EXERCISE DETAILS :: Filter the entries beneath this task, copying only the lines that hold the word "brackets".

-- Opening Marker --

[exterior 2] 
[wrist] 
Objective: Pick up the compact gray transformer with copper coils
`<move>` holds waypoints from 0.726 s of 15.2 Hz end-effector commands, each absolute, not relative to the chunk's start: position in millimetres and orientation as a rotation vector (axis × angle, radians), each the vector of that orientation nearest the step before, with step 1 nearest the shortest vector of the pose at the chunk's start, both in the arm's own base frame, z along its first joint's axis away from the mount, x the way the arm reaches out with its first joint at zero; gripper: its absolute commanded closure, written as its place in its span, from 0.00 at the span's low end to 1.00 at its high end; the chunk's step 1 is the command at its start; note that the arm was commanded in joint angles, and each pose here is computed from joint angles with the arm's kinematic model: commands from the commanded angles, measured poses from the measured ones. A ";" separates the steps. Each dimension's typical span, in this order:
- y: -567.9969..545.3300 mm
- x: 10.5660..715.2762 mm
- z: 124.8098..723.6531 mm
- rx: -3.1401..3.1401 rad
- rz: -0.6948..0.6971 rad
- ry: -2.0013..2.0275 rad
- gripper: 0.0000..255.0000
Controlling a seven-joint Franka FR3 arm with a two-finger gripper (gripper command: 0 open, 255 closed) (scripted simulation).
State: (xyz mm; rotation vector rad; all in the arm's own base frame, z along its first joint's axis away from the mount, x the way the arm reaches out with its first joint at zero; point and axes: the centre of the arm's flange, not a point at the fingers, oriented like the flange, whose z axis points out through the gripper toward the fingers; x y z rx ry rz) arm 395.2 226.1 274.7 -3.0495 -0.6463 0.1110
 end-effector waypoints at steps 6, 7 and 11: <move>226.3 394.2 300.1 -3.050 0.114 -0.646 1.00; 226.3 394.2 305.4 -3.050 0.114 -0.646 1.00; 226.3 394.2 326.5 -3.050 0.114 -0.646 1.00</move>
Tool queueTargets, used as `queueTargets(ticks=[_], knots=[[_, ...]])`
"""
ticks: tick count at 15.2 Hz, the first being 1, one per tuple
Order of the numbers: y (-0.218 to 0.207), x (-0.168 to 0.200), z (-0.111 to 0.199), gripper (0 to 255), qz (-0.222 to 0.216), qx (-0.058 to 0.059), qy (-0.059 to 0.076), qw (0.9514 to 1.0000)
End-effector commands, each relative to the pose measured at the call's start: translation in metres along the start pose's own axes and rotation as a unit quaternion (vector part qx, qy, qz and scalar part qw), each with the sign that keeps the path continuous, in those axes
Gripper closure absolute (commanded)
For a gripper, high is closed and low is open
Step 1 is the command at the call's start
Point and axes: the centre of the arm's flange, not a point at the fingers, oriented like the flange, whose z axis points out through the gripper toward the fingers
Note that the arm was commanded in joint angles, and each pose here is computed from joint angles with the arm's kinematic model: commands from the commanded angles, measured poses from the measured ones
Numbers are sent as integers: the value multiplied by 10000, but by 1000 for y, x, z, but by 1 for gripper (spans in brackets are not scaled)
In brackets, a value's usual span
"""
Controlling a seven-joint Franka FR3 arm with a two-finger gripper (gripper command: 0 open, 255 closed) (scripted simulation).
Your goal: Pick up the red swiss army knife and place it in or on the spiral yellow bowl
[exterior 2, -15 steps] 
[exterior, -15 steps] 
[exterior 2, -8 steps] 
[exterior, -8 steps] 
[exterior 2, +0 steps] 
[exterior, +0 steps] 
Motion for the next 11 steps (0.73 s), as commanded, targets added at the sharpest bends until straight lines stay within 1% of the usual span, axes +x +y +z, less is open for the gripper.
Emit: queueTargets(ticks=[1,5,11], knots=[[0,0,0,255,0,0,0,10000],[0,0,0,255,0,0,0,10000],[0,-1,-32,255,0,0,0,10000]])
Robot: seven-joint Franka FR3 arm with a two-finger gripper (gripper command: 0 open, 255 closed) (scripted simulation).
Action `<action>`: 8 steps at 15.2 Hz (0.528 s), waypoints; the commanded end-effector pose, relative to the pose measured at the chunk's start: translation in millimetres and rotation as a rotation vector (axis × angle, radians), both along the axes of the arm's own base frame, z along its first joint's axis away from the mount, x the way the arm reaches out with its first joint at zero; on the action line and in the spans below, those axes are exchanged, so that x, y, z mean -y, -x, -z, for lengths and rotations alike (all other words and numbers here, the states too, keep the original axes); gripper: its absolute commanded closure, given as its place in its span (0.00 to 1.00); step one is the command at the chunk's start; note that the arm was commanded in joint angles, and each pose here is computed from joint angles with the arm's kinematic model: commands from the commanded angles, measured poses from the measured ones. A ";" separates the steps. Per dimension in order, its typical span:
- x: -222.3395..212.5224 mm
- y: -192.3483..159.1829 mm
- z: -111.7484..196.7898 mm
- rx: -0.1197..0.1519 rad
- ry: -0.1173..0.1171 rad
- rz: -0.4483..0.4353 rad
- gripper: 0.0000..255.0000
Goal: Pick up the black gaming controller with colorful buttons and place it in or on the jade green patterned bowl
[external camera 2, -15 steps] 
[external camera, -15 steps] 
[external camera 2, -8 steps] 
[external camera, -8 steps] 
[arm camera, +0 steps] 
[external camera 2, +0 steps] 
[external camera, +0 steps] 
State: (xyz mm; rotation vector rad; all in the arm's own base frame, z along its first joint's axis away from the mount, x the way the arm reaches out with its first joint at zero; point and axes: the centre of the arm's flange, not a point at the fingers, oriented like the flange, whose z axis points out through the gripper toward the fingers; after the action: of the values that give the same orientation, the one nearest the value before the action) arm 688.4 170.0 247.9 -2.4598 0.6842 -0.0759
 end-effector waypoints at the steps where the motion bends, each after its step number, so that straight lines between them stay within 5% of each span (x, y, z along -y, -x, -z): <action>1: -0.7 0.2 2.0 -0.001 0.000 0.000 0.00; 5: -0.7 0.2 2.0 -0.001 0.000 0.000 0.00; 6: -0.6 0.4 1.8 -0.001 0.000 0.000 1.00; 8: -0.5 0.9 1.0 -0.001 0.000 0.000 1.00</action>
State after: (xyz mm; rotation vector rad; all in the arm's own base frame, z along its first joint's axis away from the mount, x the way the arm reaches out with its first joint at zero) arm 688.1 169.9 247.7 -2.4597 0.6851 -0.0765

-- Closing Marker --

EXERCISE SOLUTION ::
Numbers are sent as integers: the value multiplied by 10000, but by 1000 for y, x, z, but by 1 for gripper (spans in brackets are not scaled)
In brackets, a value's usual span

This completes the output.